Playing increases not just your willingness and ability to learn. We are all familiar with play. Once we were all kids at play. Things familiar to us give us the joy of recognition. Joy leads to interest, makes us willing to mobilize our energy to learn and to experience feelings that frequently get lost during a normal work day. That is the childlike desire for new experiences: curiosity. Curiosity compensates not only against the fear of something strange, but is also the key to opening up slumbering fields of actions like creativity, joy of experimenting, free thinking and spontaneity.
Play needs room to manuever
Playing takes place everywhere, where the consequences of your own actions are limited – or where inappropriate behavior is not a catastrophe or cause for reprisal. Even the provision of a secure framework (i.e. here anything is allowed to happen today) ensures that people try or want to try new things.
The best game during a Sprint is the retrospective. Surely you are now asking, if i am talking about the same retrospective as you are. Yes and no. Ask your own team: ” What went well?” and at the same time ask “What could be done better?” However try out the “Spider web” as an introduction (supposedly not a Scrum team, but here is a short Video of an outdoor variation):
- The team members must get from one side of a spider web to the other. While doing this each opening can only be used by one team member. Nobody can go over, beside or under the web to get to the other side.

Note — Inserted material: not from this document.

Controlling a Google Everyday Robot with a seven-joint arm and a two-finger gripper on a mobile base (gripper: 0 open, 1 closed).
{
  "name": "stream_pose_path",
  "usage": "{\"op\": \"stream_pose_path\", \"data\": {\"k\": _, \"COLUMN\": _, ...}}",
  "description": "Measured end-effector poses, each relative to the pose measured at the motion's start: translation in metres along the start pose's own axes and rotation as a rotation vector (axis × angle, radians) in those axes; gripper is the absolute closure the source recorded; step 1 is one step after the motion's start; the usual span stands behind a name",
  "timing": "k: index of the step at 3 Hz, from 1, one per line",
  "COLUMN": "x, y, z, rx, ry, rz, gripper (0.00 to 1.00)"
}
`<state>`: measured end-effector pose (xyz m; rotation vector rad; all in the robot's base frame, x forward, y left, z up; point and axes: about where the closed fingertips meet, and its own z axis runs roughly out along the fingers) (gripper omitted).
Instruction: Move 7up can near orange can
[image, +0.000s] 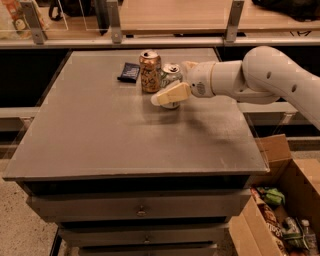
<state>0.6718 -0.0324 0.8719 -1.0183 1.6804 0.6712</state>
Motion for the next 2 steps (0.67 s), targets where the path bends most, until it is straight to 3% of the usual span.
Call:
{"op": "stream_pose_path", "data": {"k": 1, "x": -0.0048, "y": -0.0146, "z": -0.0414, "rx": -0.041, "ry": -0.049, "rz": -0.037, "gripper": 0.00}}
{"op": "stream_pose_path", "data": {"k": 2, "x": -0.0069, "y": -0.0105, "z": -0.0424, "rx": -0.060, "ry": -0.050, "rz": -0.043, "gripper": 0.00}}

- Watch out that you do not touch the strings. If someone in the group touches a string, a bell fastened in the middle of the web will ring and that team member must start over again. Of course you can help each other.
- You now have five minutes to discuss what you plan to do with each other. Then we will start. After the game answer both of the retrospective questions and establish a connection between the last Sprint and your ‘spider web’.
Make sure you have space for the individuals to work on their solutions and you will see that the team members are willing to take responsibility for the task.
Play is negotiation. Play is not planning.
A short time ago I asked a child playing with legos “What are you building now?”‘ Without even looking up, he shrugged his shoulders and mumbled “I don’t know.” An half hour later a small masterpiece stood in front of me. I never could have built something like that! The child had not done any pre-planning, instead he just started building.
Naturally it is important to have some sort of idea what you want, because to determine what the best way to direct your actions is dependent on what your final goal is. But how good are plans actually? We should know better If we consider the thousands of projects that fail even though fool-proof plans were made.
Don’t misunderstand! Play does not mean that planning is unnecessary. It is actually essential. But it is important to consider the scope of it. How much planning is necessary to be able to start? Often less is really more. Successful examples are the estimation games ‘Magic Estimator’ and ‘Planning Poker’. Traditional cost estimating does not work. It not only wastes time, it is also completely unreasonable. Therefore just trust yourself and play!
Play begins in your head
Whenever I use games in my workshops, I observe again and again the same thing – although in various forms. Once the game has started the players hardly make any difference between reality and the game. Those who are playing imagine something and plunge into this game world. The ability to imagine is one of the most powerful instruments of thinking that humans possess.
Use Daily Scrum as a test balloon. Give every team member a surprise egg. The chocolate is your present to everyone on your team. The respective contents of the egg define the individual motto of the day or week or of the current Sprint. Allow the team to establish connections again and again. Analogies, metaphores, stories loosen up the mood of the team and make everything easier to do.